O deputado Felipe Souza (Patriota) participou da 23ª Conferência Nacional dos Legisladores e Legislativos Estaduais (CNLE) que foi aberta, em Salvador, na noite da última quarta-feira (20), com a presença de autoridades diversas e parlamentares de todo o país. O evento de abertura ocorreu no auditório do Centro de Cultura Cristã da Bahia (CECBA), no bairro do Stiep, e encerrou nesta sexta-feira (22) tendo como tema central:

Humanizando as leis em um novo tempo


Kennedy Nunes, presidente da Unale, agradeceu a presença maciça de parlamentares de todo Brasil, ao presidente da Assembleia Legislativa da Bahia (ALBA) pela recepção e a todas as casas legislativas filiadas à Unale que ajudaram a realizar o maior evento de parlamentares da América Latina. “Trouxemos esse tema da humanização e vimos nesses três dias de conferência cases em que vários entes públicos mostraram o que estão fazendo para humanizar as leis. A lei não sente fome, não sente frio. Nós, operadores da lei, precisamos saber o que é humanização”, defendeu.


Felipe Souza, que está no primeiro mandato como deputado estadual, destacou a realização do encontro para discussão de temas de interesse de todo o Brasil e a importância de participar da entidade comprometida com pessoas. 

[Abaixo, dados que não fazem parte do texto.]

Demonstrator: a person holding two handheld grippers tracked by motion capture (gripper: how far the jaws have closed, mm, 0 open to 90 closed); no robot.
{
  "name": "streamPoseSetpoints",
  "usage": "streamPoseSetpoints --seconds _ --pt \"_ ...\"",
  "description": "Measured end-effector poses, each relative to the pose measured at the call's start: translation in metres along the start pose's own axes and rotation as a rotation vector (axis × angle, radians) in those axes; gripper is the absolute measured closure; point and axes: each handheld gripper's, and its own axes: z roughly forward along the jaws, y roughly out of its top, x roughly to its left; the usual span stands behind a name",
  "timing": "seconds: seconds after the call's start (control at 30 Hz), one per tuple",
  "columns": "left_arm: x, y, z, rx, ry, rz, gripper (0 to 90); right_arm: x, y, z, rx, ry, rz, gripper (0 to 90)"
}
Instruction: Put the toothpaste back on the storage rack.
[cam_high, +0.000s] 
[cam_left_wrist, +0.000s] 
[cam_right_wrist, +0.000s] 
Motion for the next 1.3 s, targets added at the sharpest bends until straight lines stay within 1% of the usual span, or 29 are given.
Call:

Esse intercâmbio de experiências e conhecimentos irá nos ajudar a melhorar na produção de leis que possam ser benéficas para toda a sociedade do nosso Amazonas
destacou Felipe Souza



Oficina de Relacionamento Digital


“Não tente vender o que o seu público não quer comprar”. Com essa orientação, o jornalista, apresentador e educador Marcelo Tas sintetizou e concluiu sua palestra para parlamentares e servidores de Assembleias Legislativas de todo o Brasil, durante a XXIII Conferência da Unale.


A dica do apresentador vem num contexto de profunda transformação da comunicação entre os políticos e os eleitores. Com o advento e a popularização das redes sociais, de acordo com Tas, essa comunicação deixou de ser analógica e passou a ser digital e, com isso, muita coisa mudou. Para ele, na era analógica um político conseguia, com mais facilidade controlar a imagem que queria vender para o eleitor. “Agora, há uma grande diferença. É preciso ter transparência e um conteúdo relevante, de valor. Precisamos valorizar as nossas publicações nas redes sociais. Só assim conseguiremos engajamento e a criação de um círculo virtuoso”, disse.